How can I extract text from a fixed position?
Extracting a fixed data field (e.g. an invoice number, date, shipping address, ...) from a PDF document is easy with Docparser. All you need to do is to create a parsing rule which tells our algorithm where the data field is located in your document.
1) Create a new parsing rule
Navigate to "Parsing Rules" and click on "Add Parsing Rule". Choose the template "Text Fixed Position".
2) Draw a rectangular around the area where your data field is located
The first step is to visually define where the data field is located inside your document. For doing so, put your mouse on the upper left corner of where the text is located. Hold the mouse clicked and draw a square around the text you want to parse.

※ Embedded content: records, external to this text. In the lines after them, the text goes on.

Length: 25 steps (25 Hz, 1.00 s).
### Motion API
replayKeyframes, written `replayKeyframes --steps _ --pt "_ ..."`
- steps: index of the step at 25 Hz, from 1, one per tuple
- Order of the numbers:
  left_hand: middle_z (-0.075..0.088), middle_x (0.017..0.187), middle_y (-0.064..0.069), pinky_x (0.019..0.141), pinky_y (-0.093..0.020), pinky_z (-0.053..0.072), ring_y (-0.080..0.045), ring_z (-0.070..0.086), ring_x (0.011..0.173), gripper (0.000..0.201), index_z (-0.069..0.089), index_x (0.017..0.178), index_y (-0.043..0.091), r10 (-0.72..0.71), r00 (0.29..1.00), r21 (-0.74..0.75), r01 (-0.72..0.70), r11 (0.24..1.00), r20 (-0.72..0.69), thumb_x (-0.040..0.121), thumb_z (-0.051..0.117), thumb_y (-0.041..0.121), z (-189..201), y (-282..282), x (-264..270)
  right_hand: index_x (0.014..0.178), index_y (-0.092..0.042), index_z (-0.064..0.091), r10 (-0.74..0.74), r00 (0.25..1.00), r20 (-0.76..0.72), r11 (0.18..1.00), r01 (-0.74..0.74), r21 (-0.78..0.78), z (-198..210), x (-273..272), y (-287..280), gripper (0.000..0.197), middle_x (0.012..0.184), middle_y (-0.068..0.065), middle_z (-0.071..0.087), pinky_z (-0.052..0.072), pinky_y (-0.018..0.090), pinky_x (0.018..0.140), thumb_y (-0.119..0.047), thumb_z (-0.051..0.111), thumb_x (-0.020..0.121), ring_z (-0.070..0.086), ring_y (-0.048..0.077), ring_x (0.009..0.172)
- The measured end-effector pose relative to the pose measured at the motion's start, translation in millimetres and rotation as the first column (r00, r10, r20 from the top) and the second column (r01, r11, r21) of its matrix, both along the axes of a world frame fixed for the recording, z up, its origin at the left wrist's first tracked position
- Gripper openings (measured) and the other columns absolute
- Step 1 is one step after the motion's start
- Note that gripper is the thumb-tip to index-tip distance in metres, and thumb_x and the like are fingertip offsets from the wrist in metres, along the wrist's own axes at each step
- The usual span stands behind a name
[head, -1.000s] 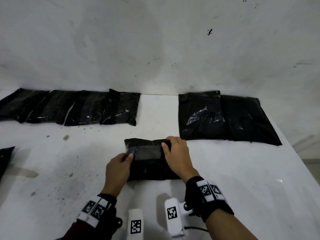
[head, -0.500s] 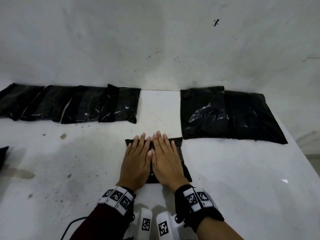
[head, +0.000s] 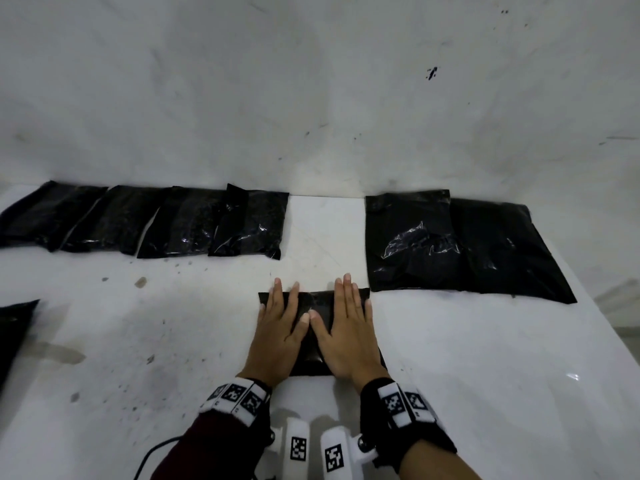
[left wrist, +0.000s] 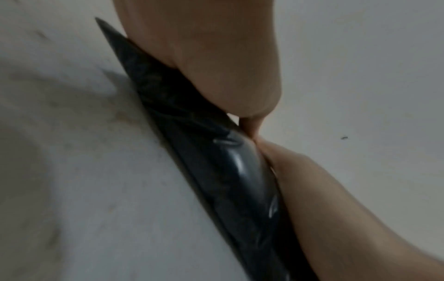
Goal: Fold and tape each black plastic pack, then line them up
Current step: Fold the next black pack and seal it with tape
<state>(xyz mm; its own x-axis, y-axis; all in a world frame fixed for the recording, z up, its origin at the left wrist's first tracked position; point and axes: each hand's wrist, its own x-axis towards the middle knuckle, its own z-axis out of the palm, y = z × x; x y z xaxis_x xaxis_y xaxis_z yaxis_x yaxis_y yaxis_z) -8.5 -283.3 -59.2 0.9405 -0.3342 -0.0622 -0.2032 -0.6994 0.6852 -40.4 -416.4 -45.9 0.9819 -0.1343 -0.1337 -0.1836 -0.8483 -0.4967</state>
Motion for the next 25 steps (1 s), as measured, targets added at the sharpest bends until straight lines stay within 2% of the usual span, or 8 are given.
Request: replayKeyframes --steps 2,4,7,12,16,18,21,25 --pt "-0.014 0.155 0.005 0.114 -0.027 -0.009 0.0 -0.013 0.138 0.062 -0.003 0.147 0.021 0.025 0.994 -0.086 -0.035 0.996 -0.11 0.096 0.025 0.044 4 4 3 0.15 -0.021 -0.006 -0.009 1.0 -0.024 0.986 0.013 0.168 4 2 -6 0.064 0.155 -0.008 -0.019 -0.015 0.025 0.112 -0.048 0.021 0.099 -0.019 -0.001 0.138" --pt "-0.017 0.153 0.006 0.112 -0.031 -0.012 -0.008 -0.016 0.141 0.069 0.0 0.148 0.022 0.08 0.995 0.063 -0.077 0.995 -0.061 0.086 0.01 0.051 9 2 4 0.151 -0.02 0.005 -0.074 0.997 -0.011 0.936 0.074 0.344 11 6 -14 0.056 0.158 -0.008 -0.008 -0.008 0.023 0.113 -0.035 0.028 0.102 -0.01 0.0 0.142" --pt "-0.015 0.155 0.004 0.108 -0.029 -0.017 -0.008 -0.024 0.137 0.076 0.003 0.149 0.022 0.123 0.988 0.156 -0.136 0.978 0.091 0.081 0.001 0.055 15 -10 2 0.151 -0.019 0.009 -0.059 0.998 0.03 0.975 0.051 0.217 12 6 -17 0.057 0.157 -0.01 -0.005 -0.008 0.025 0.114 -0.039 0.03 0.101 -0.01 0.007 0.144" --pt "-0.017 0.147 0.014 0.109 -0.026 -0.015 -0.004 -0.023 0.134 0.085 0.007 0.148 0.027 0.03 0.995 0.201 -0.049 0.978 0.096 0.073 -0.009 0.062 1 -15 5 0.15 -0.022 -0.001 0.04 0.999 0.02 0.999 -0.04 0.003 -1 8 -7 0.086 0.153 -0.013 -0.014 -0.018 0.024 0.11 -0.07 -0.007 0.079 -0.021 0.0 0.136" --pt "-0.013 0.147 0.017 0.108 -0.023 -0.014 0.001 -0.018 0.134 0.079 0.01 0.147 0.03 0.074 0.997 0.1 -0.075 0.992 0.015 0.076 0.0 0.064 0 -17 7 0.151 -0.022 0.005 0.003 0.998 0.061 0.999 -0.001 -0.037 -7 10 -5 0.104 0.152 -0.014 -0.012 -0.018 0.025 0.11 -0.068 -0.032 0.065 -0.021 -0.001 0.135" --pt "-0.007 0.152 0.011 0.109 -0.023 -0.012 0.002 -0.015 0.133 0.06 0.015 0.147 0.027 0.077 0.996 0.033 -0.075 0.997 -0.05 0.093 0.016 0.053 0 -16 12 0.15 -0.023 0.014 -0.026 0.996 0.083 0.999 0.028 -0.029 -10 13 -3 0.105 0.157 -0.01 0.0 -0.015 0.024 0.111 -0.065 -0.035 0.068 -0.015 -0.001 0.137" --pt "0.002 0.156 0.006 0.111 -0.024 -0.009 0.003 -0.007 0.133 0.046 0.02 0.146 0.022 0.067 0.988 -0.125 -0.085 0.989 -0.141 0.102 0.032 0.023 2 -11 15 0.148 -0.022 0.022 -0.06 0.997 0.049 0.997 0.058 0.05 -8 16 -4 0.07 0.158 -0.009 0.011 -0.011 0.022 0.112 -0.047 -0.009 0.091 -0.003 0.003 0.144" --pt "0.011 0.149 0.016 0.118 -0.031 0.001 -0.001 0.003 0.14 0.049 0.024 0.145 0.021 0.056 0.97 -0.332 -0.135 0.934 -0.234 0.099 0.041 0.022 13 3 13 0.149 -0.023 0.02 -0.051 0.998 0.035 0.966 0.04 0.255 1 13 -10 0.049 0.156 -0.012 0.006 -0.007 0.02 0.113 -0.034 0.03 0.102 -0.002 0.0 0.143"
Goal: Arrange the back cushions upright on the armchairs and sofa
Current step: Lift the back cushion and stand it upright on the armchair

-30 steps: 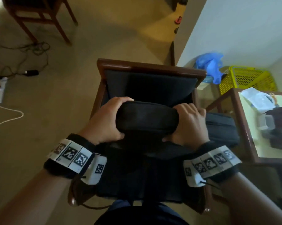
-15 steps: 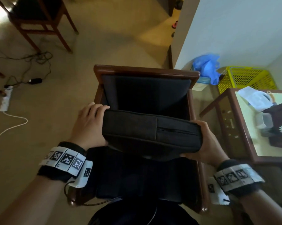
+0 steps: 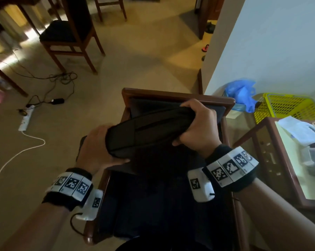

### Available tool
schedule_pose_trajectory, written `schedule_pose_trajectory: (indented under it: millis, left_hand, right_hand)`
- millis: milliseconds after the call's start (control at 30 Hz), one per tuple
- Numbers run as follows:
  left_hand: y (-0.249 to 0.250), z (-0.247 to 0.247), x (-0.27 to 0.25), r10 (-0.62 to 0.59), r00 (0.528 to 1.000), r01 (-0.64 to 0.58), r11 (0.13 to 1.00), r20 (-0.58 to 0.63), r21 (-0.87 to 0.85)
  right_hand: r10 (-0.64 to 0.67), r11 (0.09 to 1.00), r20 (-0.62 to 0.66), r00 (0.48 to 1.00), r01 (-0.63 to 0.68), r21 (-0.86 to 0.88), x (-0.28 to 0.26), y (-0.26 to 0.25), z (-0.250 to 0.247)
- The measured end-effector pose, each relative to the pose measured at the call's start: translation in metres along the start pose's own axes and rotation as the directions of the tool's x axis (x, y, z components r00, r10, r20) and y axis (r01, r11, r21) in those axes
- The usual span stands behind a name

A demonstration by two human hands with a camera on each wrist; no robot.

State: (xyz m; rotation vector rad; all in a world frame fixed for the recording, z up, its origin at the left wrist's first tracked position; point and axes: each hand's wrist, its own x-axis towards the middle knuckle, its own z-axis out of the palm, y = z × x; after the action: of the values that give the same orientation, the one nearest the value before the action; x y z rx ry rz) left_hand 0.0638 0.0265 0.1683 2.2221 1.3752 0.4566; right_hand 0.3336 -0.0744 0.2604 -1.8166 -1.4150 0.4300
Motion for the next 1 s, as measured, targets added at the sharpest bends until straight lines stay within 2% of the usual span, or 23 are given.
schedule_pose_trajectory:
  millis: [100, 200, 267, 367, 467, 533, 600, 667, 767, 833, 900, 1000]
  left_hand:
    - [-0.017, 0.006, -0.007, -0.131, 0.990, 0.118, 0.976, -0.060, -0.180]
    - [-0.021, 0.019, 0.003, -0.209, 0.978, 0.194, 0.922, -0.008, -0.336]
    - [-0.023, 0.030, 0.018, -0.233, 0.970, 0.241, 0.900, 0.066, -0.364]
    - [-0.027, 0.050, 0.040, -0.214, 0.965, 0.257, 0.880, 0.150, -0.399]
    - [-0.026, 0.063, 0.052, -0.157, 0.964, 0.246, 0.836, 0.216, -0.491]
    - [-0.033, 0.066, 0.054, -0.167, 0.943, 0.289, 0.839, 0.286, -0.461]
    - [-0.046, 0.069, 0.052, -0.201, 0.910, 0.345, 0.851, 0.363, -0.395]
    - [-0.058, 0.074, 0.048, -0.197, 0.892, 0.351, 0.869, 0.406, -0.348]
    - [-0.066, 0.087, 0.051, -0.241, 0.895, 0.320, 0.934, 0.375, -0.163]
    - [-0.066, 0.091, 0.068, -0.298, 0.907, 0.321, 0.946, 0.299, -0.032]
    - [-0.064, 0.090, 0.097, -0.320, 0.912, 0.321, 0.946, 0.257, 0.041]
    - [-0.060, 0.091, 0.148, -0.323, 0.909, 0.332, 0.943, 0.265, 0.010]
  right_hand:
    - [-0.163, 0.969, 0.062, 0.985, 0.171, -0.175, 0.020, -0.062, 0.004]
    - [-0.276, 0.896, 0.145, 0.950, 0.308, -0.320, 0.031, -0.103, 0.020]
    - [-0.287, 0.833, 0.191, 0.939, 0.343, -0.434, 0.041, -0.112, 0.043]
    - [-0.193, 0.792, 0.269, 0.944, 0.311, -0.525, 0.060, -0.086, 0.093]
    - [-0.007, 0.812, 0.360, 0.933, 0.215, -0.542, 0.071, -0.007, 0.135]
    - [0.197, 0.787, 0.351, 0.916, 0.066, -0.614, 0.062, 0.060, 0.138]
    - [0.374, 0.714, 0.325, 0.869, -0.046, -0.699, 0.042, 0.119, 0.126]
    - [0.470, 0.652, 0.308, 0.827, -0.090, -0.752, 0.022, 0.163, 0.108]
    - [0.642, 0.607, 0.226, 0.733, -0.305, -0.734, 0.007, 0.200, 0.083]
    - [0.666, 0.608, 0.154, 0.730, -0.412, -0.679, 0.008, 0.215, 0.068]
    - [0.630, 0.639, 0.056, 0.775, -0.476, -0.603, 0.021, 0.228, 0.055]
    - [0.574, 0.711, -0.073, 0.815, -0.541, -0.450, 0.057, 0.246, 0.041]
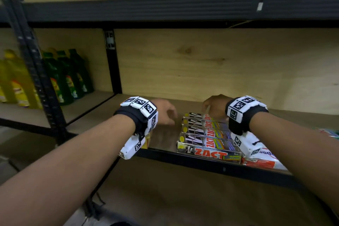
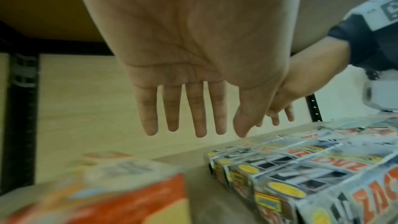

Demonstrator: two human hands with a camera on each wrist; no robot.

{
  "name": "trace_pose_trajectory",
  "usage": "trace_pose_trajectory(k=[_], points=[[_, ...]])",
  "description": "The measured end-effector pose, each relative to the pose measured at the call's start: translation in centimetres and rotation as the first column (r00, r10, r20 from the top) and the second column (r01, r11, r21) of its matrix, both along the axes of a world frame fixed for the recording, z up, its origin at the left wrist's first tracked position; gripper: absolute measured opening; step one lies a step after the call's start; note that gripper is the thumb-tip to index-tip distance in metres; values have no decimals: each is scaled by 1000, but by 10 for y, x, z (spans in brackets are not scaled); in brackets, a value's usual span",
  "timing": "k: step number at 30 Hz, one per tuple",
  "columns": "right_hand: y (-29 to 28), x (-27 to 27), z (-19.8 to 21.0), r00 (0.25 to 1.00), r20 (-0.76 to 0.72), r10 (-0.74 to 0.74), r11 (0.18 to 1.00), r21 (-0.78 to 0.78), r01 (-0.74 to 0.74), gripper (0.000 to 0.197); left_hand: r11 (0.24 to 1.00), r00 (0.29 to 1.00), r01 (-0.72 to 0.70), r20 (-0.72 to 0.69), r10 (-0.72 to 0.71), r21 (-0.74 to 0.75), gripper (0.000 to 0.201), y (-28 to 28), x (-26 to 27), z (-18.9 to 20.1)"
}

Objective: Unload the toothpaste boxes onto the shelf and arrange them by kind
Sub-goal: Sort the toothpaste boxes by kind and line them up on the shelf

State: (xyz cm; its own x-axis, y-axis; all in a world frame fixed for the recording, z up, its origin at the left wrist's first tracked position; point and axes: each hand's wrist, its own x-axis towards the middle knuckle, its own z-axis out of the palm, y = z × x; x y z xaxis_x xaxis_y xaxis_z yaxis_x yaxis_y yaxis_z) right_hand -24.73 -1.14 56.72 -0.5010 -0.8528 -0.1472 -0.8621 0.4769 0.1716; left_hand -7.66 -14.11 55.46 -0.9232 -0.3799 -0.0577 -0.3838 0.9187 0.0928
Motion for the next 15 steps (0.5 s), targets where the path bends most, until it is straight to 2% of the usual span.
trace_pose_trajectory(k=[5, 9, 12, 15], points=[[-25, 34, 6, 998, 46, 40, 997, -66, -37, 34, 989, 987, -142, -79, 137, -52, 27, -36, 51, 13], [-48, 67, 5, 976, 207, 72, 981, -192, -32, 32, 963, 962, -270, -59, 268, -20, 17, -67, 83, 12], [-68, 97, -1, 930, 360, 80, 968, -252, 14, 34, 928, 926, -371, 58, 373, -36, 26, -79, 98, 5], [-84, 119, -9, 894, 437, 99, 966, -257, 18, 50, 907, 907, -411, 60, 417, -88, 45, -82, 109, -10]])
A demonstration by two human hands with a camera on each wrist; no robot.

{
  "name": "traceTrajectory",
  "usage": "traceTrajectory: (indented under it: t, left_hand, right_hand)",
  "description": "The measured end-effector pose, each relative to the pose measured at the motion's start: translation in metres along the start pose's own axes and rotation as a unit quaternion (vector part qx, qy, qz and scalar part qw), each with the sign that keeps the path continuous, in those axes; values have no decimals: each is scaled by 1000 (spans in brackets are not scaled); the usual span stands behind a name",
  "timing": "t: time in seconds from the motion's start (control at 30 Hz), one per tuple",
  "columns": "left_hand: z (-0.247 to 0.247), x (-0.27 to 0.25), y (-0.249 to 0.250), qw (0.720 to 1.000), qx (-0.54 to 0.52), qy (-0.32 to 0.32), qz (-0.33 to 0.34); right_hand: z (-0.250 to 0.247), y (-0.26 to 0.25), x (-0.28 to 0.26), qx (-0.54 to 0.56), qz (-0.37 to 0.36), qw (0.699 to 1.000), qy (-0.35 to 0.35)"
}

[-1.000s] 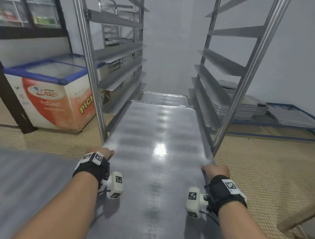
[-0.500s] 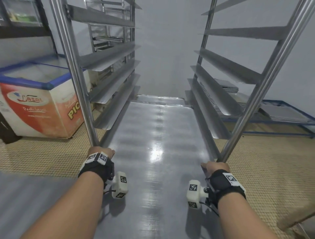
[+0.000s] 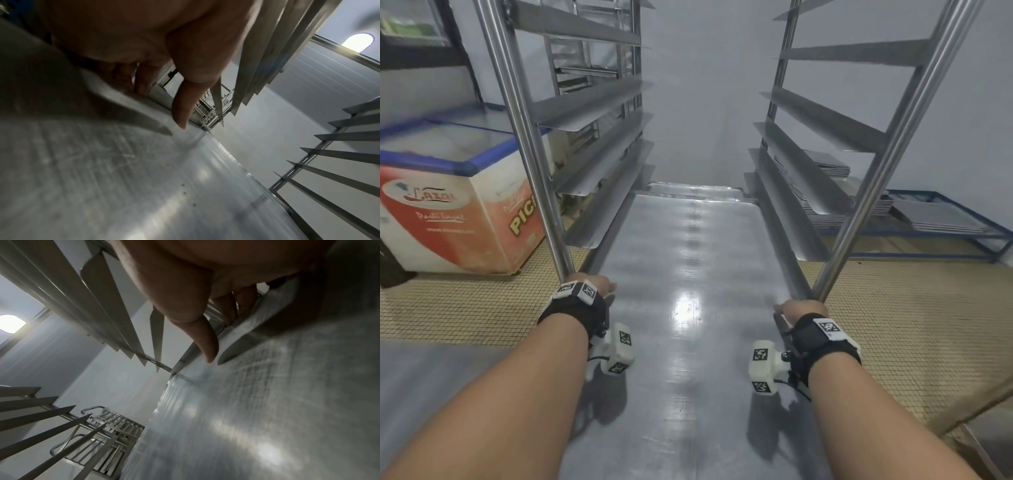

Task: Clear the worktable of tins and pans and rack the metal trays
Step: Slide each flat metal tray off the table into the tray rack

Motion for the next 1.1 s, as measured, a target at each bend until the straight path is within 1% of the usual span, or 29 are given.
traceTrajectory:
  t: [0.03,0.07,0.1,0.13,0.17,0.27,0.33,0.43,0.5,0.67,0.73,0.77,0.8,0.87,0.9,0.93,1.0,1.07,1.1]
  left_hand:
    - [0,-10,-2,1000,-19,-2,-16]
    - [2,-18,0,1000,-15,-12,-13]
    - [4,-27,5,1000,21,-20,10]
    - [7,-31,8,997,65,-19,41]
    - [10,-40,11,991,120,-23,62]
    - [21,-71,9,963,238,-59,109]
    - [26,-95,5,945,286,-85,136]
    - [34,-127,-10,920,326,-133,173]
    - [39,-151,-21,902,342,-161,207]
    - [51,-191,-57,893,329,-201,234]
    - [60,-206,-76,873,360,-222,242]
    - [63,-210,-84,861,384,-216,253]
    - [66,-213,-89,852,401,-203,268]
    - [72,-215,-95,836,421,-169,308]
    - [74,-215,-97,828,427,-155,330]
    - [76,-215,-99,822,429,-146,346]
    - [80,-213,-102,811,435,-136,367]
    - [82,-213,-101,800,444,-123,385]
    - [83,-213,-99,795,448,-115,393]
  right_hand:
    - [-2,4,1,11,-6,1000,-8]
    - [-5,4,-11,16,-6,1000,-18]
    - [-7,5,-19,19,-16,999,-30]
    - [-6,8,-15,11,-24,999,-39]
    - [-4,11,-11,26,-26,998,-46]
    - [-4,19,-17,10,-62,997,-41]
    - [-8,27,-30,9,-78,995,-58]
    - [-12,40,-46,-19,-95,991,-94]
    - [-14,49,-60,-54,-131,983,-114]
    - [-9,79,-95,-153,-219,951,-154]
    - [-5,93,-107,-168,-246,937,-180]
    - [-2,101,-113,-197,-264,924,-193]
    - [0,108,-121,-253,-287,902,-201]
    - [7,123,-133,-379,-333,840,-200]
    - [11,129,-134,-418,-352,815,-192]
    - [13,133,-135,-439,-372,799,-177]
    - [15,136,-134,-451,-417,779,-125]
    - [17,134,-132,-467,-459,752,-72]
    - [18,133,-130,-478,-470,740,-56]
Point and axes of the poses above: each hand's wrist, its own x-axis towards the middle knuckle, its own z-axis out of the palm, y = z × x, the point moved 7 cm from there along x, towards the middle knuckle, and after that the axes turned 3 degrees about z, right-handed, at the moved point
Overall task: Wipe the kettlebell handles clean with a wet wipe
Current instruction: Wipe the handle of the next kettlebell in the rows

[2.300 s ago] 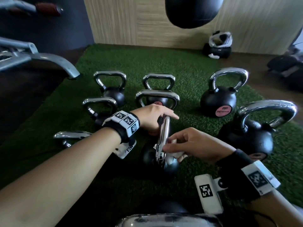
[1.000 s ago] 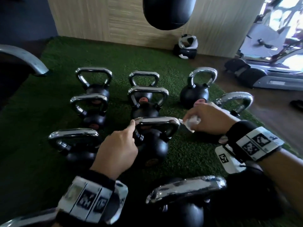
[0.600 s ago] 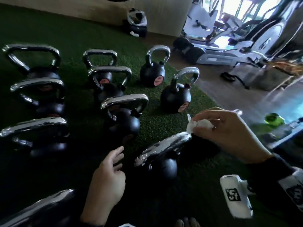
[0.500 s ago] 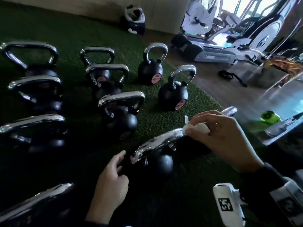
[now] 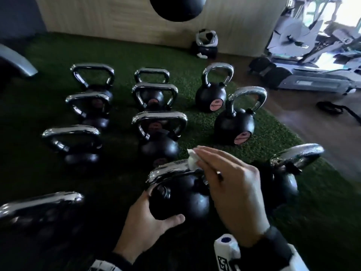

Please note: If the position of the text data changes slightly from time to time within your documents, draw a large enough rectangular which includes all possible positions. In this scenario, you can make use of the text filters in the next step to clean the data. If the text is in a completely different location each time then read this article.
Below you see a Phone Number extraction started. We select the area that will contain the phone number.
3) Refine parsed results
The results of the visual data extraction is available immediately once you click on 'Confirm & Continue'. In case the data is already extracted in the desired format you are done with the setup and you can save your parsing rule.
You can also choose to add text filters to further modify the parsed text. You can for example crop text from the beginning or the end, format dates, ... You can chain up multiple filters until the data is in the needed format.